WHAT TO DO »
Copy out the whole listing exactly as given. Skip the pictures.
————
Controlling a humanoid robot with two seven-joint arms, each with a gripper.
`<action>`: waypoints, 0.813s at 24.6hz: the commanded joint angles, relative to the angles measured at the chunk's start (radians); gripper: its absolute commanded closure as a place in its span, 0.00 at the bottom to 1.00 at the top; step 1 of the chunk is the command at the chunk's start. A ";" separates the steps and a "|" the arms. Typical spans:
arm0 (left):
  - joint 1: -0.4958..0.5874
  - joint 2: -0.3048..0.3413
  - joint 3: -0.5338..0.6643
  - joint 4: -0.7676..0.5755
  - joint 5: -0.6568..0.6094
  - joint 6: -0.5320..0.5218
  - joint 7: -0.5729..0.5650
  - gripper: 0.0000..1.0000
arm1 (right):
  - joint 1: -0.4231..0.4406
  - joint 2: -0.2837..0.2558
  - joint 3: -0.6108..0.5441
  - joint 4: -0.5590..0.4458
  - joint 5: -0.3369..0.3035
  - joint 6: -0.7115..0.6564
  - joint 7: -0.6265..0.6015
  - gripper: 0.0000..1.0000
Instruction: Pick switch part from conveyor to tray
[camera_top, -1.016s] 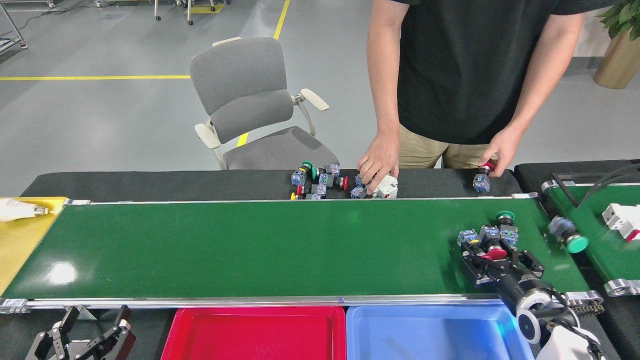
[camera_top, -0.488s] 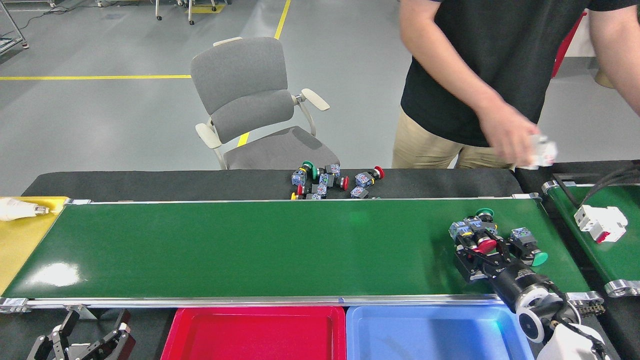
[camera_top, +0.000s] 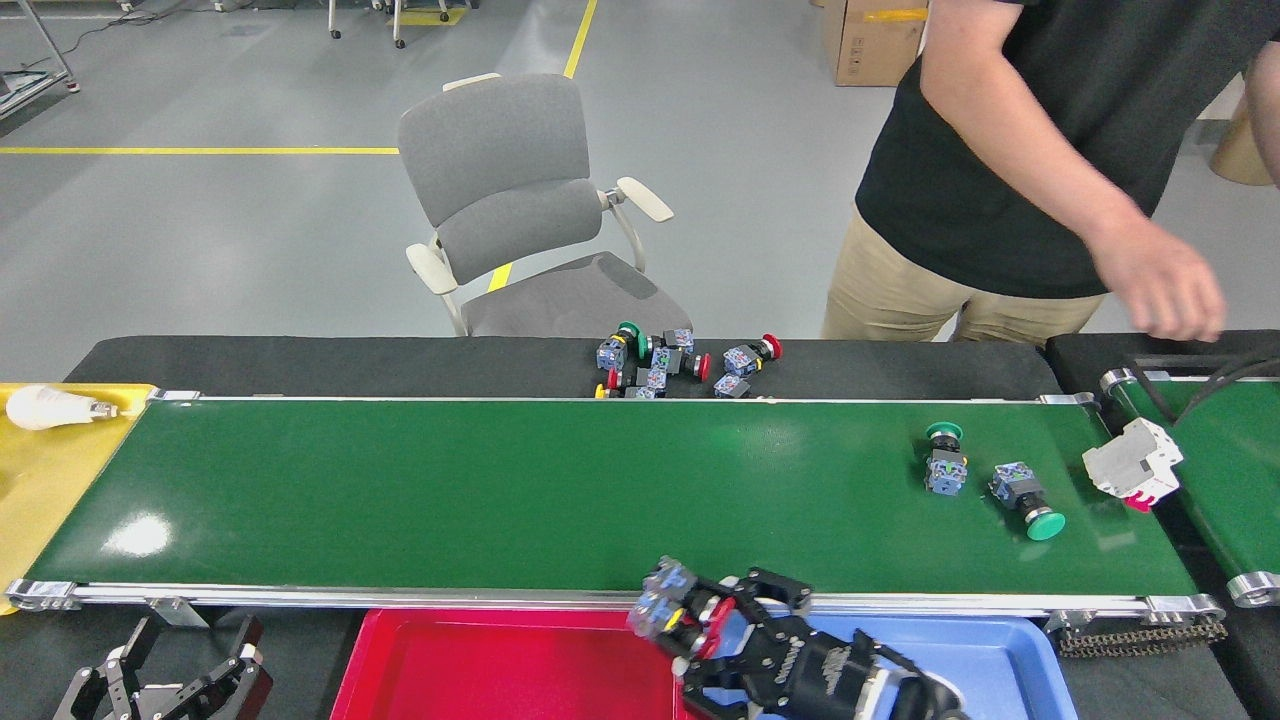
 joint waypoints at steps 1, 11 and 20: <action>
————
SOLUTION TO THIS PROBLEM »
Controlling a humanoid robot with two seven-joint arms, each with a gripper.
`<action>`: waypoints, 0.813s at 24.6hz: the commanded joint angles, relative to the angles measured at the chunk's start (radians); gripper: its absolute commanded closure as a place in its span, 0.00 at the bottom to 1.00 at the top; step 1 of the chunk is the command at the chunk's start. A ";" separates the steps and a "|" the arms. Typical spans:
arm0 (left):
  - joint 1: -0.4958..0.5874
  - joint 2: -0.3048..0.3413
  - joint 3: -0.5338..0.6643
  - joint 4: -0.7676..0.5755
  - joint 5: -0.6568..0.6094
  - joint 6: -0.5320..0.5218
  - joint 7: -0.5729..0.5650
  - gripper: 0.0000..1.0000
arm1 (right):
  - joint 1: -0.4231..0.4406
  - joint 2: -0.2837..0.2558
  - joint 3: -0.6108..0.5441
  - joint 4: -0.5590..0.4458
  - joint 5: -0.3369..0.3035
  - joint 6: -0.7115..0.6564
  - joint 7: -0.6265..0.6015
  - gripper: 0.0000..1.0000
Instruction: Pick switch part from conveyor to tray
[camera_top, -1.016s] 
[camera_top, -0.488s] 
[camera_top, +0.000s] 
 joint waypoints at steps 1, 11 and 20: <action>

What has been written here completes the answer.